■ **Exercise directions**:
The records below need to be set down again exactly; their images stay out.
··· Extracted records
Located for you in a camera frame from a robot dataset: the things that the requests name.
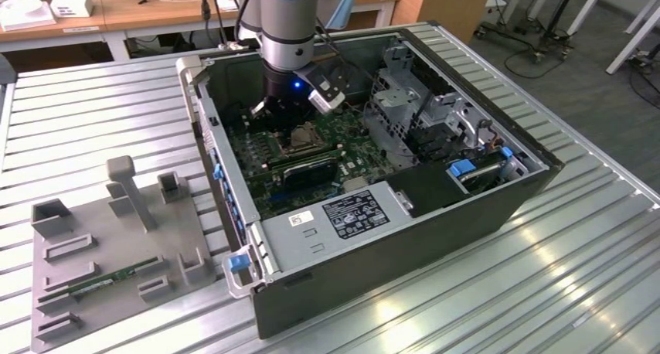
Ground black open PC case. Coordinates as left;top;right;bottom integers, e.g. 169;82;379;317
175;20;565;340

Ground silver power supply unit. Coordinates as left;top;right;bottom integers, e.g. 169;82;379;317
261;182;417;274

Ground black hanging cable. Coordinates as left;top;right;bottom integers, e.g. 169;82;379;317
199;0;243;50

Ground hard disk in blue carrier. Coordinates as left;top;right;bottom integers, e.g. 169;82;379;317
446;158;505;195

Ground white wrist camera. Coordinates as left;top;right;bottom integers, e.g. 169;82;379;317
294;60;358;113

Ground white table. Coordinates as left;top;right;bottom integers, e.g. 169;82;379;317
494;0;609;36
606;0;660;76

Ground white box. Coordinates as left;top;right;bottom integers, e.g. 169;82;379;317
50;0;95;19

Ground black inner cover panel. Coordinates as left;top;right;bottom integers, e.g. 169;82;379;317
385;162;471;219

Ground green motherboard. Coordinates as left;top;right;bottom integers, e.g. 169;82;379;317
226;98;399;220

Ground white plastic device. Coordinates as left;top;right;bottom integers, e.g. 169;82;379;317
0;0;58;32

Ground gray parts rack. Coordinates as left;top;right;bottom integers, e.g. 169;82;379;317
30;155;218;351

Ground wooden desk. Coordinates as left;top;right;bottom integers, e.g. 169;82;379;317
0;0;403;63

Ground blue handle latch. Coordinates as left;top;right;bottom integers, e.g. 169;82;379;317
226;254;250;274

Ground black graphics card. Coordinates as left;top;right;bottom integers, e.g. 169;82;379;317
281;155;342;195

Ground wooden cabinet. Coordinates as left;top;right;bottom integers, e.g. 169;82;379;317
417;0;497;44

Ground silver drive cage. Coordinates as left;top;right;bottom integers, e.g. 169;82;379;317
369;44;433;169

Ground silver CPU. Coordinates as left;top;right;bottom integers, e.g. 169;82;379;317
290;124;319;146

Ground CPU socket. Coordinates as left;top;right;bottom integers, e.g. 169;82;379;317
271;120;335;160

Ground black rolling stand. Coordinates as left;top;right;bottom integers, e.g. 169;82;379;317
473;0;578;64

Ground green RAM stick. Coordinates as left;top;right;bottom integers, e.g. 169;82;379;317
······
■ **Solution for this problem**:
Located for you in a camera frame from a robot dataset: the things that the requests name.
Ground black open PC case. Coordinates as left;top;right;bottom integers, e.g. 169;82;379;317
175;20;565;340

Ground silver power supply unit. Coordinates as left;top;right;bottom integers, e.g. 169;82;379;317
261;182;417;274

Ground black hanging cable. Coordinates as left;top;right;bottom integers, e.g. 169;82;379;317
199;0;243;50

Ground hard disk in blue carrier. Coordinates as left;top;right;bottom integers, e.g. 169;82;379;317
446;158;505;195

Ground white wrist camera. Coordinates as left;top;right;bottom integers, e.g. 169;82;379;317
294;60;358;113

Ground white table. Coordinates as left;top;right;bottom integers, e.g. 169;82;379;317
494;0;609;36
606;0;660;76

Ground white box. Coordinates as left;top;right;bottom integers, e.g. 169;82;379;317
50;0;95;19

Ground black inner cover panel. Coordinates as left;top;right;bottom integers, e.g. 169;82;379;317
385;162;471;219

Ground green motherboard. Coordinates as left;top;right;bottom integers, e.g. 169;82;379;317
226;98;399;220

Ground white plastic device. Coordinates as left;top;right;bottom integers, e.g. 169;82;379;317
0;0;58;32

Ground gray parts rack. Coordinates as left;top;right;bottom integers, e.g. 169;82;379;317
30;155;218;351

Ground wooden desk. Coordinates as left;top;right;bottom integers, e.g. 169;82;379;317
0;0;403;63

Ground blue handle latch. Coordinates as left;top;right;bottom integers, e.g. 169;82;379;317
226;254;250;274

Ground black graphics card. Coordinates as left;top;right;bottom integers, e.g. 169;82;379;317
281;155;342;195

Ground wooden cabinet. Coordinates as left;top;right;bottom integers, e.g. 169;82;379;317
417;0;497;44

Ground silver drive cage. Coordinates as left;top;right;bottom integers, e.g. 169;82;379;317
369;44;433;169

Ground silver CPU. Coordinates as left;top;right;bottom integers, e.g. 169;82;379;317
290;124;319;146

Ground CPU socket. Coordinates as left;top;right;bottom integers, e.g. 169;82;379;317
271;120;335;160

Ground black rolling stand. Coordinates as left;top;right;bottom integers, e.g. 169;82;379;317
473;0;578;64

Ground green RAM stick. Coordinates as left;top;right;bottom integers, e.g. 169;82;379;317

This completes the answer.